Al terminar esa segunda ronda, me despido de mis amigos y vuelvo caminando despacio a casa. Hoy de noche viene a cenar toda la familia. Cuando Mabel me dijo que ya había coordinado todo, lo único que le pedí fue que al menos por hoy no tocáramos el tema. Ya hablamos bastante ayer, y el día anterior. Pero como nunca está de más tener un plan B, en el camino memorizo cuatro o cinco temas de conversación para sacar, por si la charla se deriva en este tema.
Cuando llego ya están casi todos ahí. Al saludar a Mabel sólo con mirarnos a los ojos ya no fue necesario decir nada. Ella sabe que me di cuenta que habló con los muchachos. De mi media sonrisa ella deduce que no lograron convencerme. Al menos no del todo.

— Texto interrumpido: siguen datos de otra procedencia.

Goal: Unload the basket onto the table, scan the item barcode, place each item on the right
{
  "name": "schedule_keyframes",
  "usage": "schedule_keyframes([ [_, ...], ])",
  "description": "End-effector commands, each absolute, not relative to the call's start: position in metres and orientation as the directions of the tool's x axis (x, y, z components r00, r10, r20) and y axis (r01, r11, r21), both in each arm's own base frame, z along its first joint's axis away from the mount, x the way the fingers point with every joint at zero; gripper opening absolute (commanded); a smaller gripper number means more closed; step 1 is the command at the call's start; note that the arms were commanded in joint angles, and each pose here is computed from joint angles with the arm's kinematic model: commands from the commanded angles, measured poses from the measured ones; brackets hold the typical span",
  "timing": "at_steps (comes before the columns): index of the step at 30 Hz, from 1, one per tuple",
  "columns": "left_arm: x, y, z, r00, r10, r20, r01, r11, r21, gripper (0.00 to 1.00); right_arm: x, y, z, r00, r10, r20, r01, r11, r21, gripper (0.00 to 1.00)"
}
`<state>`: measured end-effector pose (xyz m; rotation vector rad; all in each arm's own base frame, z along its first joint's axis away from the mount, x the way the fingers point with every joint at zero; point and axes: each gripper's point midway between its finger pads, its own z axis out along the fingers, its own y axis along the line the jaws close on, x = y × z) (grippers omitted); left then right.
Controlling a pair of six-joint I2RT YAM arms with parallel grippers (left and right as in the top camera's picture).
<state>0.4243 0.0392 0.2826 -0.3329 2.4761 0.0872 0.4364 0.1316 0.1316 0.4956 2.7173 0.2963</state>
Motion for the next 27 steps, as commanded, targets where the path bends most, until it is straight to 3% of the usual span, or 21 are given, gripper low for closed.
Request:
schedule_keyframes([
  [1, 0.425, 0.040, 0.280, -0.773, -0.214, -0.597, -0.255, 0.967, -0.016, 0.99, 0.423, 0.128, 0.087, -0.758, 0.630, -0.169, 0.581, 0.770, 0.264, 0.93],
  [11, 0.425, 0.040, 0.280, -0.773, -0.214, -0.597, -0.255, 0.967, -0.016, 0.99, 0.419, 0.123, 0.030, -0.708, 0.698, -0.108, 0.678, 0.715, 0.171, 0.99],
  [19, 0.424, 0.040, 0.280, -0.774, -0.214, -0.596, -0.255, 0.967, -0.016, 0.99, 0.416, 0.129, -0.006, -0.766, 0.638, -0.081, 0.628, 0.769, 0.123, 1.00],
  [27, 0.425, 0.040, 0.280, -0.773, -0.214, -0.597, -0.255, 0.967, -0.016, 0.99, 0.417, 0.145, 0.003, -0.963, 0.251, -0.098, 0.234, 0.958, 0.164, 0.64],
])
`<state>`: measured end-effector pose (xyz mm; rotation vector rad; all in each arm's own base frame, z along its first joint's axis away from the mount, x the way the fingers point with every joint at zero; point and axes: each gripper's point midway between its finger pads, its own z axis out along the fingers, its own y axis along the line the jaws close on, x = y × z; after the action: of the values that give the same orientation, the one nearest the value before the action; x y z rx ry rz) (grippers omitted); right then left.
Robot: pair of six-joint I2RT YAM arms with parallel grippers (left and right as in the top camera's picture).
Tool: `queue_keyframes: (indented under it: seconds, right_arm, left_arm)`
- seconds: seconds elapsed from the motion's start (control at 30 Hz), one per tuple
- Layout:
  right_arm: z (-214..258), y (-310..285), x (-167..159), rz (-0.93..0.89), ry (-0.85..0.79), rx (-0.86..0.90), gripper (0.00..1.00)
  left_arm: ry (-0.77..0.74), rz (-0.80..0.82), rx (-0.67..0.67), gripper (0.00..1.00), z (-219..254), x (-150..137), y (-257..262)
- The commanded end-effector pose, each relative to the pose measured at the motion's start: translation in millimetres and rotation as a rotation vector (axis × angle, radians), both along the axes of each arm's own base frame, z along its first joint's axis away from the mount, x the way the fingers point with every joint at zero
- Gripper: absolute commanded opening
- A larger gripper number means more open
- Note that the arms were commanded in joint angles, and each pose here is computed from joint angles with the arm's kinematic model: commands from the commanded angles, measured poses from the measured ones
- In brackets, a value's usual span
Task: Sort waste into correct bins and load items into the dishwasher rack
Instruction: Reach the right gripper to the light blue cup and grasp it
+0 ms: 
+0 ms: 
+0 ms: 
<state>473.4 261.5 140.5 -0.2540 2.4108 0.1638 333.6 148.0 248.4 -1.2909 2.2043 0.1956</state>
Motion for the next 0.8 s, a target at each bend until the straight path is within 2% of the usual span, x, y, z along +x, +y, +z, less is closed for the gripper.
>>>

Por más que quiero aprovechar cada segundo que me queda con mi familia, me alegro de que sea martes y que la cena no se extienda demasiado, porque estoy agotado. Estas últimas noches apenas pegué ojo y ya lo estoy sintiendo. Me costó un poco, con tantas ideas rondando en mi cabeza, pero logré dormirme. En mitad de la noche tuve un sueño rarísimo, estaba sentado en una silla de ruedas gigante, desnudo excepto por mi traje de baño rojo, y todo alrededor un montón de manos que me empujaban o que tiraban de mi para que me levante. Estaban todos, Mabel, las chiquilinas, los nietos, mis amigos. Todos. Pero de repente no sentía más las manos. Estaban allí, pero todo comenzaba a desdibujarse y mi sentido del tacto se había apagado. Se volvió a prender recién cuando algo me envuelve una parte del meñique. Estaba todo desenfocado, pero logro mirar fijo en ese punto y veo que es una manito diminuta, de un bebé, que me está tomando del dedo. En seguida esa mano es agarrada por la mano de mi nieta, y cuando levanto la vista, veo su panza y noto que está embarazada. En ese momento me despierto, llorando, con la absoluta certeza de que tengo que vivir lo suficiente para poder conocer a mi bisnieto.